From dcb87b0dc63753e25e817df75f7abaeae9417c27 Mon Sep 17 00:00:00 2001
From: Sami Tainio <samitainio@hotmail.com>
Date: Fri, 7 Jan 2022 17:45:41 +0200
Subject: [PATCH] chg: [threat-actor] Add SideCopy

---
 clusters/threat-actor.json | 17 ++++++++++++++++-
 1 file changed, 16 insertions(+), 1 deletion(-)

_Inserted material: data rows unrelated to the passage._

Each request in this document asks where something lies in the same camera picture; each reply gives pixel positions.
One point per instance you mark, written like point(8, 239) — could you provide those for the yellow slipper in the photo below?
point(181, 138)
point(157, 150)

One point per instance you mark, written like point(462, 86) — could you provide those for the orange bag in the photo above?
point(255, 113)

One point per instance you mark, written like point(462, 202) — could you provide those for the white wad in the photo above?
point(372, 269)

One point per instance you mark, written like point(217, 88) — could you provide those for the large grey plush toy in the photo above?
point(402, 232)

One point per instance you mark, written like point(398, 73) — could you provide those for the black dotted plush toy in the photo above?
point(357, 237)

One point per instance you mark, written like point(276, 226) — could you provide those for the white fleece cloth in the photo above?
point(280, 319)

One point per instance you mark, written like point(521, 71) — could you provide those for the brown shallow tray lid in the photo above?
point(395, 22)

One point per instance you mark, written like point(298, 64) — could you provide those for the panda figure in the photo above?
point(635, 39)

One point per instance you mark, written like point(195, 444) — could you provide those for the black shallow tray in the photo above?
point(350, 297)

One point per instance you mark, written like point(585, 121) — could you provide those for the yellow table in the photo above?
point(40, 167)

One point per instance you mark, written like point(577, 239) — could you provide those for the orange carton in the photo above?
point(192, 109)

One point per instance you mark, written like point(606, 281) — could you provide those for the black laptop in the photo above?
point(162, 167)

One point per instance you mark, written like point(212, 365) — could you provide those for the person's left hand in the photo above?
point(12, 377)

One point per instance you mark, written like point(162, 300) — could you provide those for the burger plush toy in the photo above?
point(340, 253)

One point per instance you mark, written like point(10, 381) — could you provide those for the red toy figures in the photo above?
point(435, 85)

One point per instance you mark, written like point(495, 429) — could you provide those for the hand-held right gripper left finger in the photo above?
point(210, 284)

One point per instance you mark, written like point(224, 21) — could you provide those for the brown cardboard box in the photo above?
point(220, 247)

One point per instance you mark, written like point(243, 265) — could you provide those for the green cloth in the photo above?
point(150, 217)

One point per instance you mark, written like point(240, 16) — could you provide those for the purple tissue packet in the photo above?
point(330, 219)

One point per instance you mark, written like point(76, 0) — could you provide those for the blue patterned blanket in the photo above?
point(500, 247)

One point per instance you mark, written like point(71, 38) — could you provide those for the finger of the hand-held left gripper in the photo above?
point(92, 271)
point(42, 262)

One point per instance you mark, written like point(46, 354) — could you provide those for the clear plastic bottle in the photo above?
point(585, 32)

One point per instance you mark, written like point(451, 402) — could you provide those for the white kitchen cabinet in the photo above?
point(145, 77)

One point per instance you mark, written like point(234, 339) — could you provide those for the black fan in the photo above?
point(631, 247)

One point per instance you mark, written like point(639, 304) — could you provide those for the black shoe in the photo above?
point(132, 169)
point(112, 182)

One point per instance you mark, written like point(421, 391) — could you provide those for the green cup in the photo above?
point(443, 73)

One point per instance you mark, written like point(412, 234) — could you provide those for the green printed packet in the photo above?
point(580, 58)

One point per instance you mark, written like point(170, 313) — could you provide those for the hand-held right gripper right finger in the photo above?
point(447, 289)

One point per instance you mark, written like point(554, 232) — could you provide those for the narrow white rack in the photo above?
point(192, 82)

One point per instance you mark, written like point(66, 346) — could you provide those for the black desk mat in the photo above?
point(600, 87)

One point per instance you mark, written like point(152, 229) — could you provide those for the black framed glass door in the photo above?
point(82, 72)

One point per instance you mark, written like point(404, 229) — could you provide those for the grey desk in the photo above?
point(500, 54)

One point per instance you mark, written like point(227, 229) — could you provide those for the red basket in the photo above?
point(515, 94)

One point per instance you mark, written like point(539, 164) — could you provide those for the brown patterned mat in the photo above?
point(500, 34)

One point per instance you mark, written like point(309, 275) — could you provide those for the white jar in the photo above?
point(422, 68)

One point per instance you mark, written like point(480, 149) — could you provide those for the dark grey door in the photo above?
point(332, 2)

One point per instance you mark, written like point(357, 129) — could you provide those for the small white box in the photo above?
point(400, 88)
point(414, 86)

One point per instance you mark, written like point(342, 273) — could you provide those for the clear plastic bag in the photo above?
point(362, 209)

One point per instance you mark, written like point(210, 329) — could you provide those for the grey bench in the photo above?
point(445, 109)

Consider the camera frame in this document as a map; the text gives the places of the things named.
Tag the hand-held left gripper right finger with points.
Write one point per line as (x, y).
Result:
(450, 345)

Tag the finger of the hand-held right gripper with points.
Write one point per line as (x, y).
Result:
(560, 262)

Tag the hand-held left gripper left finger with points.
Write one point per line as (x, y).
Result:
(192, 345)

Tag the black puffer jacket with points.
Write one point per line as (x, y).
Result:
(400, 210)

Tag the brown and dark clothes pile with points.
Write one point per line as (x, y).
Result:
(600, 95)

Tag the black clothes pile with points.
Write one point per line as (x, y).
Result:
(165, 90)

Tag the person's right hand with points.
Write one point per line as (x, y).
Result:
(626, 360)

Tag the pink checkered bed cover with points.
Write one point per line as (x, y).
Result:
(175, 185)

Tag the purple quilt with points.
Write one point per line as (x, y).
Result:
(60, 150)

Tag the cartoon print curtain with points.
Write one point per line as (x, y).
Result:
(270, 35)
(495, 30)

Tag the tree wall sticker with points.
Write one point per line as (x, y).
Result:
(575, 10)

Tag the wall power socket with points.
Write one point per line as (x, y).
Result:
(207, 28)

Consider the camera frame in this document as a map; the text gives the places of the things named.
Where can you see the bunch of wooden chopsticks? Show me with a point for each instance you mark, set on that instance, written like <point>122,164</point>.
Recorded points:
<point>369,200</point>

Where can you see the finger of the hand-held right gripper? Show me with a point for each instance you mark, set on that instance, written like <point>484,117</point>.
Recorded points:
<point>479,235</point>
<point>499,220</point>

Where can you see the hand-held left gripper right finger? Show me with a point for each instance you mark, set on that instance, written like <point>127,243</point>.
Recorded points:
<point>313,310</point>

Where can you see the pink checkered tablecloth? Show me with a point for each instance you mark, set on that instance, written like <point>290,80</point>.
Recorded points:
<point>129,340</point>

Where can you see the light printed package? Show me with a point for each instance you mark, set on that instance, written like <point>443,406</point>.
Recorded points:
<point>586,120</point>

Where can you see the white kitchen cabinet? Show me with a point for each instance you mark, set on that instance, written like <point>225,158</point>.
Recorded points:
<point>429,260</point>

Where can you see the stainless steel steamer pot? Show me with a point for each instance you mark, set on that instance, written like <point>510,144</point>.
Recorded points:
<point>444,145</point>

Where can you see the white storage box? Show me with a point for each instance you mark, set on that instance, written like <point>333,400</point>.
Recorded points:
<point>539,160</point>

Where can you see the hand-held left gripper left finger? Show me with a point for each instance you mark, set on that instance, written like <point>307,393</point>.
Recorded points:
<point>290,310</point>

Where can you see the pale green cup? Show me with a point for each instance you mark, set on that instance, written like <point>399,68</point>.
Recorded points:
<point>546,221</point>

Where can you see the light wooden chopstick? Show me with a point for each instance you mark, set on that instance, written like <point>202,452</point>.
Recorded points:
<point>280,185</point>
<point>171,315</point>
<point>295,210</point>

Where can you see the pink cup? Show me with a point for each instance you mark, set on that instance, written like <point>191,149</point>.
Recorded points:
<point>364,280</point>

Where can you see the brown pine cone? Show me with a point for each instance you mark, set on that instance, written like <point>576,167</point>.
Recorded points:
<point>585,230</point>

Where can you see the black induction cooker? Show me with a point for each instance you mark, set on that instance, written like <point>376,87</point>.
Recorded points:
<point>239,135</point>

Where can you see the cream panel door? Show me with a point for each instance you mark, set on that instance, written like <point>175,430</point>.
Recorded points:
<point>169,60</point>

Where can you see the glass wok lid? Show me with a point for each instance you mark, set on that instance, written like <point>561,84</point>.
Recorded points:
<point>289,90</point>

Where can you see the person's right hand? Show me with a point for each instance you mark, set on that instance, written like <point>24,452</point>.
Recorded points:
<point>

diff --git a/clusters/threat-actor.json b/clusters/threat-actor.json
index 0619d582..2deeb946 100644
--- a/clusters/threat-actor.json
+++ b/clusters/threat-actor.json
@@ -8883,7 +8883,22 @@
       },
       "uuid": "60fa684d-c738-4b77-98fb-3f6605e2bb82",
       "value": "FIN13"
+    },
+    {
+      "description": "The SideCopy APT is a Pakistani threat actor that has been operating since at least 2019, mainly targeting South Asian countries and more specifically India and Afghanistan. Its name comes from its infection chain that tries to mimic that of the SideWinder APT. It has been reported that this actor has similarities with Transparent Tribe (APT36) and possibly is a subdivision of this actor. Cisco Talos and Seqrite have provided comprehensive reports on this actor’s activities.",
+      "meta": {
+        "country": "PK",
+        "refs": [
+          "https://www.seqrite.com/blog/operation-sidecopy/",
+          "https://blog.malwarebytes.com/threat-intelligence/2021/12/sidecopy-apt-connecting-lures-to-victims-payloads-to-infrastructure/",
+          "https://www.telsy.com/sidecopy-apt-from-windows-to-nix/",
+          "https://blog.talosintelligence.com/2021/07/sidecopy.html",
+          "https://about.fb.com/news/2021/11/taking-action-against-hackers-in-pakistan-and-syria/"
+        ]
+      },
+      "uuid": "f6d02ac3-3447-4892-b844-1ef31839e04f",
+      "value": "SideCopy"
     }
   ],
-  "version": 208
+  "version": 209
 }